===== Records provided
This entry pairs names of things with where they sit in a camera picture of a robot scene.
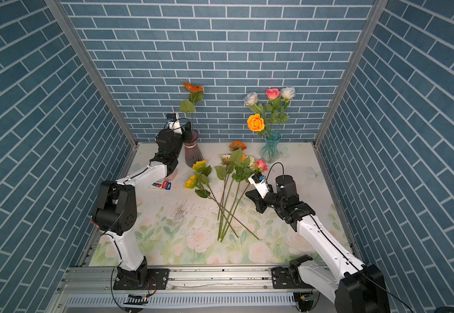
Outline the orange gerbera flower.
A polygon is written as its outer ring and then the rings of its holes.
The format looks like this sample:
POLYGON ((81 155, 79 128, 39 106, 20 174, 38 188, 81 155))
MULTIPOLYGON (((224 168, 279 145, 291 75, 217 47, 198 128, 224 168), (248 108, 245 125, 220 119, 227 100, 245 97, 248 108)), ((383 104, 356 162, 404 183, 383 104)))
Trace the orange gerbera flower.
POLYGON ((237 150, 244 151, 246 148, 247 148, 247 146, 243 142, 240 142, 240 141, 232 142, 229 145, 229 150, 232 152, 237 151, 237 150))
POLYGON ((188 99, 182 100, 180 104, 180 112, 189 115, 191 128, 193 128, 193 119, 196 105, 204 98, 204 88, 202 86, 194 86, 190 83, 184 82, 183 87, 189 93, 188 99))

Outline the orange yellow rose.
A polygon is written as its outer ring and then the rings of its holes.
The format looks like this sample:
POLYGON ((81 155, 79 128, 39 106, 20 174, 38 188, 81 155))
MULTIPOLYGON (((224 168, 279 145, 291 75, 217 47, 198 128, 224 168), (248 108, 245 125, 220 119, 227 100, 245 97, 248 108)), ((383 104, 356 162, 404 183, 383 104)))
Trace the orange yellow rose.
POLYGON ((247 120, 247 126, 250 131, 257 133, 260 137, 263 136, 263 132, 266 128, 265 121, 259 113, 251 115, 247 120))

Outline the pink rose tall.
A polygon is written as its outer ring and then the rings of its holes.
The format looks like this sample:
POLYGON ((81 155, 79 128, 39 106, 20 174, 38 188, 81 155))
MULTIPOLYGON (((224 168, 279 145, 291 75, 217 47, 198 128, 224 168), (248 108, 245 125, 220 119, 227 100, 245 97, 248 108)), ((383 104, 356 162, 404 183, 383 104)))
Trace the pink rose tall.
POLYGON ((266 113, 269 117, 270 124, 276 124, 279 115, 280 115, 280 104, 281 104, 281 97, 280 97, 280 90, 277 88, 268 89, 266 91, 267 96, 267 104, 266 113))

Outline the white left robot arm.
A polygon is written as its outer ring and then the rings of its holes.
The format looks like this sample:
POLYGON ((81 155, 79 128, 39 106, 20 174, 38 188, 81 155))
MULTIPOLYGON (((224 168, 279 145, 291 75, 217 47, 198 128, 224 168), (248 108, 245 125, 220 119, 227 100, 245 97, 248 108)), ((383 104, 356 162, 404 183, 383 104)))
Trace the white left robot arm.
POLYGON ((117 181, 103 181, 95 201, 92 222, 117 251, 117 290, 147 288, 152 282, 146 257, 140 252, 133 226, 137 220, 137 189, 149 187, 175 171, 182 146, 193 137, 191 124, 161 130, 158 152, 147 167, 117 181))

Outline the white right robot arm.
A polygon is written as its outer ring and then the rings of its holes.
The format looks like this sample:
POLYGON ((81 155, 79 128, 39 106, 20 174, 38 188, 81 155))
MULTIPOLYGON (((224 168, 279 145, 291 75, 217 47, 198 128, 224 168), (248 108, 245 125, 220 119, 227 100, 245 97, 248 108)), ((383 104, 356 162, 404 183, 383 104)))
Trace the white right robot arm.
POLYGON ((315 211, 299 199, 292 176, 278 176, 275 187, 261 173, 248 180, 254 190, 245 195, 253 201, 256 210, 263 213, 269 207, 274 208, 326 264, 322 267, 308 255, 292 260, 288 270, 293 284, 317 289, 334 302, 337 312, 390 312, 382 272, 375 265, 365 265, 331 235, 315 211))

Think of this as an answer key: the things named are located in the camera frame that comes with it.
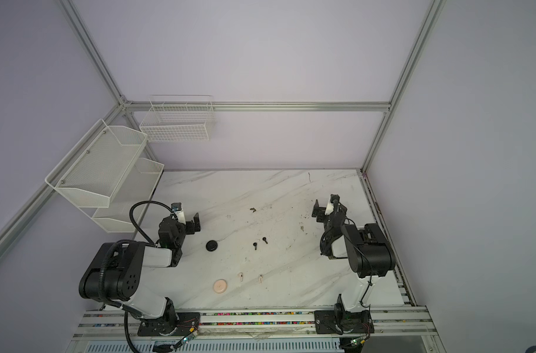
==========
**Task**
Can the lines from the one with "Outline the white right robot arm." to the end of the records above be quoted exactly, both ends included, with every picture omitted?

**Written solution**
Outline the white right robot arm.
A polygon is written as its outer ring and then the rings of its holes.
The format looks like this sample:
POLYGON ((81 155, 79 128, 39 106, 20 174, 38 188, 81 155))
MULTIPOLYGON (((224 168, 279 145, 291 75, 217 47, 198 128, 224 168), (248 108, 245 125, 220 119, 227 100, 245 97, 248 108)), ((383 104, 356 162, 404 183, 383 104)))
Trace the white right robot arm.
POLYGON ((315 211, 299 199, 292 176, 278 176, 275 187, 261 173, 248 180, 254 190, 245 195, 253 201, 256 210, 263 213, 269 207, 274 208, 326 264, 322 267, 308 255, 292 260, 288 270, 293 284, 317 289, 334 302, 337 312, 390 312, 382 272, 375 265, 365 265, 331 235, 315 211))

Think of this as an answer key: the things named are located in the camera frame that comes with it.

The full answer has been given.